• Exercise prompt: Restate each entry shown beneath this instruction, keeping its wording intact.

Dataset excerpts:
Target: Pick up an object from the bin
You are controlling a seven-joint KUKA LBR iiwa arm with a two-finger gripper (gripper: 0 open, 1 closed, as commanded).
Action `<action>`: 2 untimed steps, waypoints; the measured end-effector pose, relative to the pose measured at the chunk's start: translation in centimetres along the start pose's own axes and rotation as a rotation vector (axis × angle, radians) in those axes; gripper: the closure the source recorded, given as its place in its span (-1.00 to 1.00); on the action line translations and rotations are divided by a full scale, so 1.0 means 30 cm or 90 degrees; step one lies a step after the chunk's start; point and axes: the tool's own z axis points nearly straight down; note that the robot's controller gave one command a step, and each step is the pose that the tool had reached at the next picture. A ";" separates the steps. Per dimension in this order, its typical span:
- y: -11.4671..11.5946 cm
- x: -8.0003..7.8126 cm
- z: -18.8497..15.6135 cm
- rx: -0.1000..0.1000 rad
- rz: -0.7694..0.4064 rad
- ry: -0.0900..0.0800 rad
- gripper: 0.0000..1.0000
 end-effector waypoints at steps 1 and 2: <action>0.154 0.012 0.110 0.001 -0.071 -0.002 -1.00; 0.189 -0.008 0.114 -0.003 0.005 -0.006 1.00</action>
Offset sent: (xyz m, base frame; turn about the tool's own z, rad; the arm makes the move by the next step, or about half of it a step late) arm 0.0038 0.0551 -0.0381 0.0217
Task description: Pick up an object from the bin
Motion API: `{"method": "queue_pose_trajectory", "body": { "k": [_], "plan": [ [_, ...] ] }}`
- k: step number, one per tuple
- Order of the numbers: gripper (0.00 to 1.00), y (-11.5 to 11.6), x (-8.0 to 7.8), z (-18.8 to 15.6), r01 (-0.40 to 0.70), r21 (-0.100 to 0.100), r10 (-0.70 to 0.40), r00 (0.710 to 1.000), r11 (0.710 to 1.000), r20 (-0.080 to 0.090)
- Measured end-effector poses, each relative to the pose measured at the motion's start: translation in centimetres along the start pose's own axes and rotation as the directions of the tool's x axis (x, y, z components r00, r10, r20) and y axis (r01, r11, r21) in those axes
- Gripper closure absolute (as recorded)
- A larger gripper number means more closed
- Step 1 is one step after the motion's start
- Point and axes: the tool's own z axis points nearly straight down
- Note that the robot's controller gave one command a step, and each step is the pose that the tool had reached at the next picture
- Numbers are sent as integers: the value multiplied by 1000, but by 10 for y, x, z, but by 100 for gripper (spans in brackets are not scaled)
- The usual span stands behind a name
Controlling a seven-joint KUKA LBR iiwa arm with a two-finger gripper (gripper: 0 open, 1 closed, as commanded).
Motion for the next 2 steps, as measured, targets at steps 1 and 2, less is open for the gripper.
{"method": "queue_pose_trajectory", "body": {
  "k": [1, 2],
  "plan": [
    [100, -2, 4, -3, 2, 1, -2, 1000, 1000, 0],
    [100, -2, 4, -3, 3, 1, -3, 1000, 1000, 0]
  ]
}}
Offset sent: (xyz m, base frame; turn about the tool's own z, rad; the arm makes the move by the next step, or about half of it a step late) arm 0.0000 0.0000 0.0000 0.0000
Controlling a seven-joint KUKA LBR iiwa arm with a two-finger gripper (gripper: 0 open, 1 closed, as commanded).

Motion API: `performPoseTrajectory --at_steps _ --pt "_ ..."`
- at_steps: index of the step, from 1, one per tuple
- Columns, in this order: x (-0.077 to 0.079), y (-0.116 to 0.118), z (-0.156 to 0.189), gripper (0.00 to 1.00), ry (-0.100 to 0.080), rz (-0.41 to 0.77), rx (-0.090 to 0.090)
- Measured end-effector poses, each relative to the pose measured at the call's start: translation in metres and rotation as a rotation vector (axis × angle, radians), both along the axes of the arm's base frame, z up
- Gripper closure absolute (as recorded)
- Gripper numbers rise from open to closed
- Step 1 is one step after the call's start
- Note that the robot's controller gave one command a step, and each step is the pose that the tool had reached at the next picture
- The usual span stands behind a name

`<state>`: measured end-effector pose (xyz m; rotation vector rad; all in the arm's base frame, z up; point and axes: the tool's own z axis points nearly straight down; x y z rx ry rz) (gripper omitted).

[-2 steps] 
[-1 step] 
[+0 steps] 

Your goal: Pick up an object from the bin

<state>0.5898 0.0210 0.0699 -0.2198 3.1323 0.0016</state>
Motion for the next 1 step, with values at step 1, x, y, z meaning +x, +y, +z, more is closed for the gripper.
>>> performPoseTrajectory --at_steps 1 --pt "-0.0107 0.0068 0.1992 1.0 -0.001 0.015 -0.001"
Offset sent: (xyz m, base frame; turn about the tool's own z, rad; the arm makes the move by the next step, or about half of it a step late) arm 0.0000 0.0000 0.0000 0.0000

• Written response:
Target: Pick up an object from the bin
You are controlling a seven-joint KUKA LBR iiwa arm with a two-finger gripper (gripper: 0 open, 1 closed, as commanded).
Action `<action>`: 2 untimed steps, waypoints; the measured end-effector pose, relative to the pose measured at the chunk's start: translation in centimetres along the start pose's own axes and rotation as a rotation vector (axis × angle, radians) in those axes; gripper: the closure the source recorded, given as its place in its span (-1.00 to 1.00); on the action line translations and rotations are divided by a full scale, so 1.0 means 30 cm or 90 degrees; step one lies a step after the chunk's start; point and axes: the tool's own z axis points nearly straight down; note that the robot's controller gave one command a step, and each step is the pose that the tool had reached at the next picture. A ";" separates the steps. Per dimension in this order, its typical span:
- y: -11.4671..11.5946 cm
- x: -8.0003..7.8126 cm
- z: -18.8497..15.6135 cm
- rx: -0.1000..0.1000 rad
- rz: -0.7694..0.4064 rad
- ry: -0.0900..0.0800 rad
- gripper: 0.0000..1.0000
 end-effector waypoints at steps 1 and 2: <action>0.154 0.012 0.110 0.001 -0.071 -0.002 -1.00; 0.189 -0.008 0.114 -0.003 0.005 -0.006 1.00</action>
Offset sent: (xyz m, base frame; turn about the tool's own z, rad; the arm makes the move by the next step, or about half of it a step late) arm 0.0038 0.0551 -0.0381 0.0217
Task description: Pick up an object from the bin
Motion API: `{"method": "queue_pose_trajectory", "body": { "k": [_], "plan": [ [_, ...] ] }}`
- k: step number, one per tuple
- Order of the numbers: gripper (0.00 to 1.00), y (-11.5 to 11.6), x (-8.0 to 7.8), z (-18.8 to 15.6), r01 (-0.40 to 0.70), r21 (-0.100 to 0.100), r10 (-0.70 to 0.40), r00 (0.710 to 1.000), r11 (0.710 to 1.000), r20 (-0.080 to 0.090)
- Measured end-effector poses, each relative to the pose measured at the motion's start: translation in centimetres along the start pose's own axes and rotation as the directions of the tool's x axis (x, y, z components r00, r10, r20) and y axis (r01, r11, r21) in those axes
- Gripper closure absolute (as recorded)
- A larger gripper number means more closed
- Step 1 is one step after the motion's start
- Point and axes: the tool's own z axis points nearly straight down
- Note that the robot's controller gave one command a step, and each step is the pose that the tool had reached at the next picture
- Numbers are sent as integers: the value multiplied by 1000, but by 10 for y, x, z, but by 100 for gripper (spans in brackets are not scaled)
- The usual span stands behind a name
Controlling a seven-joint KUKA LBR iiwa arm with a two-finger gripper (gripper: 0 open, 1 closed, as commanded).
Motion for the next 2 steps, as measured, targets at steps 1 and 2, less is open for the gripper.
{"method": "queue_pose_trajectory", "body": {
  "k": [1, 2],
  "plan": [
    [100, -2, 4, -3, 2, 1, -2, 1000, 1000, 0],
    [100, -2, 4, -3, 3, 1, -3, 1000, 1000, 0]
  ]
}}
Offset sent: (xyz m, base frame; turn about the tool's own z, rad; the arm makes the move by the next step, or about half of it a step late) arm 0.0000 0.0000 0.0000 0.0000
Controlling a seven-joint KUKA LBR iiwa arm with a two-finger gripper (gripper: 0 open, 1 closed, as commanded).

Motion API: `performPoseTrajectory --at_steps _ --pt "_ ..."`
- at_steps: index of the step, from 1, one per tuple
- Columns, in this order: x (-0.077 to 0.079), y (-0.116 to 0.118), z (-0.156 to 0.189), gripper (0.00 to 1.00), ry (-0.100 to 0.080), rz (-0.41 to 0.77), rx (-0.090 to 0.090)
- Measured end-effector poses, each relative to the pose measured at the call's start: translation in metres and rotation as a rotation vector (axis × angle, radians), both along the axes of the arm's base frame, z up
- Gripper closure absolute (as recorded)
- Gripper numbers rise from open to closed
- Step 1 is one step after the call's start
- Note that the robot's controller gave one command a step, and each step is the pose that the tool had reached at the next picture
- The usual span stands behind a name

`<state>`: measured end-effector pose (xyz m; rotation vector rad; all in the arm's base frame, z up; point and axes: the tool's own z axis points nearly straight down; x y z rx ry rz) (gripper omitted).

[-2 steps] 
[-1 step] 
[+0 steps] 

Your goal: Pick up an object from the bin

<state>0.5898 0.0210 0.0699 -0.2198 3.1323 0.0016</state>
Motion for the next 1 step, with values at step 1, x, y, z meaning +x, +y, +z, more is closed for the gripper.
>>> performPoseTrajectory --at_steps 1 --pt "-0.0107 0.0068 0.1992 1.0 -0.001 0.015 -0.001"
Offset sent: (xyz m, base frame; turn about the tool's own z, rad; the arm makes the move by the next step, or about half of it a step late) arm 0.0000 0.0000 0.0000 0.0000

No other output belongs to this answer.